Wenn sich die Brasilianer in ihrer Vorrundengruppe behaupten, ziehen sie vom Taunus nach Bergisch Gladbach. Doch in der Heimatstadt von Heidi Klum sind die Künstler-Kicker während der WM nicht die einzigen Gäste.

HB BERGISCH-GLADBACH. Als zweite Station ihrer Deutschland-Tour haben sie sich Bergisch-Gladbach ausgesucht, die Heimat von WM-Glücksfee Heidi Klum. Die Elf-Tage-Visite der Brasilianer kommt allerdings nur zustande, wenn der hohe Favorit wie erwartet den Sieg in der Gruppe F erringt. Dann könnte Bergisch Gladbach die einzige Stadt sein, in der gleich zwei WM-Teams logieren. Denn keine vier Kilometer entfernt quartieren sich die Südkoreaner ein. "Dass wir gleich zwei Teams beherbergen sollen, ist eine große Herausforderung", sagt Bürgermeister Klaus Orth. "Aber die nehmen wir natürlich gerne an."

Nach ihrem dritten Vorrundenspiel am 18. Juni will die Selecao ihr Domizil im Taunus verlassen und ins Schlosshotel Lerbach am Stadtrand von Bergisch Gladbach wechseln. In der abgeschiedenen Fünf-Sterne-Herberge wollen sich die Brasilianer auf ihr Achtelfinale in Dortmund vorbereiten. Da trifft es sich gut, dass der 28 Hektar große Privatpark nur über schmale Zugangsstraßen zu erreichen und nach außen hin relativ leicht abzuriegeln ist.

Die imposanteste Immobilie der Stadt haben sich allerdings nicht die Brasilianer, sondern die Außenseiter aus Südkorea ausgesucht: Im Gegensatz zum Schlosshotel Lerbach, das erst zu Beginn des 20. Jahrhunderts errichtet wurde, ist das Grandhotel Schloss Bensberg ein echt barocker Schmuckkasten aus dem frühen 18. Jahrhundert.

Die brasilianischen Fußballzauberer und ihr etwa 50-köpfiges Gefolge aus Betreuern und Offiziellen kennen die märchenhaft eingerichteten Zimmer im Lerbacher Schloss schon vom Confederations-Cup im vergangenen Jahr. Auch mit der erlesenen Küche sind sie schon vertraut: Kein geringerer als der Drei-Sterne-Koch Dieter Müller rührt in den Lerbacher Kochtöpfen. Eine Tisch-Reservierung in seinem Feinschmecker-Lokal könnte für Fans die einzige Möglichkeit sein, den Titelverteidigern nahe zu kommen. Denn trotz des zu erwartenden Belagerungszustandes rund um das Schloss bleibt sein Restaurant für angemeldete Besucher geöffnet.

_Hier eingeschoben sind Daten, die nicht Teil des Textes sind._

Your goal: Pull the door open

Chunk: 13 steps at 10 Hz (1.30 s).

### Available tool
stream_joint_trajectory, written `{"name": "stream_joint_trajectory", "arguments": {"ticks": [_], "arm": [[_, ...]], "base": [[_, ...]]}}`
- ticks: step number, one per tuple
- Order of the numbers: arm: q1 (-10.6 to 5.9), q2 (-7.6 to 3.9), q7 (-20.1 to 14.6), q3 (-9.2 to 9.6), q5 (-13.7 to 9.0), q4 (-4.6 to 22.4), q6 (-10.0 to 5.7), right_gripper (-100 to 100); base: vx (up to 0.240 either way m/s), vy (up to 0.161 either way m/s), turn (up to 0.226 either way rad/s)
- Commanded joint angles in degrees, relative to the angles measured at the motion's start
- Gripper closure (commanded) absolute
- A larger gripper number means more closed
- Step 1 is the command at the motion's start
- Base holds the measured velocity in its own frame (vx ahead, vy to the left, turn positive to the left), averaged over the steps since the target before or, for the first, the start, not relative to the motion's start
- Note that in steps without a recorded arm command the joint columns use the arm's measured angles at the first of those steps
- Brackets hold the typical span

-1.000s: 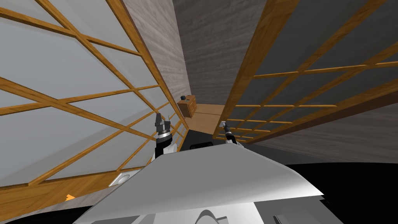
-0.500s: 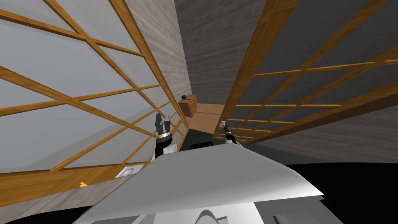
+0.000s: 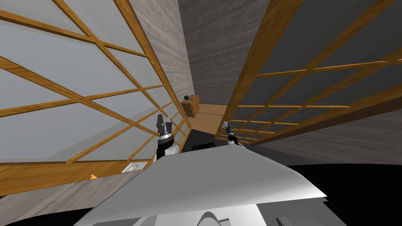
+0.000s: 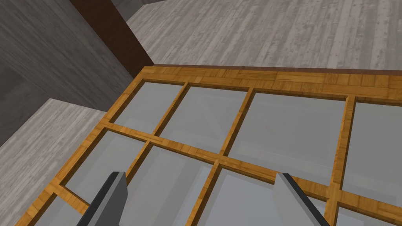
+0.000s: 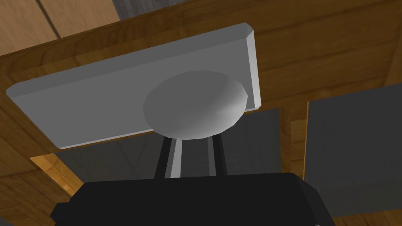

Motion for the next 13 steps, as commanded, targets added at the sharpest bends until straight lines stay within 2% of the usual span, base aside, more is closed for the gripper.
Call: {"name": "stream_joint_trajectory", "arguments": {"ticks": [1,2,3,4,8,9,10,13], "arm": [[0.0,0.53,-2.7,0.62,-0.3,-1.2,0.1,100],[0.0,0.53,-2.7,0.62,-0.3,-1.2,0.1,100],[-0.14,0.51,-5.1,0.74,-0.7,-1.1,0.1,100],[-0.14,0.51,-5.1,0.74,-0.7,-1.1,0.1,100],[-0.56,0.46,-11.9,1.1,-2.1,-0.7,0.13,100],[-0.56,0.46,-12.2,1.1,-2.1,-0.7,0.13,100],[-0.17,0.38,-13.8,1.1,-3.3,-0.1,0.25,-100],[0.09,0.96,-18.1,1.82,-5.3,-1.2,0.35,-100]], "base": [[-0.034,-0.008,0.058],[-0.026,-0.013,0.035],[-0.039,-0.007,0.039],[-0.033,-0.005,0.015],[-0.045,-0.012,0.054],[-0.034,-0.008,0.029],[-0.055,-0.016,0.031],[-0.089,-0.015,0.033]]}}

Bei ihren Trainingseinheiten wollen die Brasilianer dagegen unter sich sein. "Ihr öffentliches Training absolvieren sie leider schon während der Vorrunde, so dass wir vielleicht leer ausgehen", sagt Torsten Wolter, Sprecher des Rheinisch-Bergischen Kreises. "Aber bei der spontanen Art der Brasilianer kann es gut sein, dass es plötzlich heißt: Wieso stehen die Leute alle draußen vor dem Zaun? Lasst sie rein!" Zwar ist im Stadion an der Paffrather Straße nur der Verbandsligist SSG 09 zuhause. "Trotzdem können wir bis zu 10.000 Fans unterbringen", sagt Wolter.

Seinen Besuchern präsentiert sich die 110.000-Einwohner-Stadt als Großstadt im Grünen: "Tor zum Bergischen Land" und "Balkon zur Rheinebene" wird Bergisch Gladbach aufgrund seiner besonderen geographischen Lage genannt. Fans können alle 56 Spiele in einem improvisierten Stadion mit rund 1.000 Plätzen verfolgen.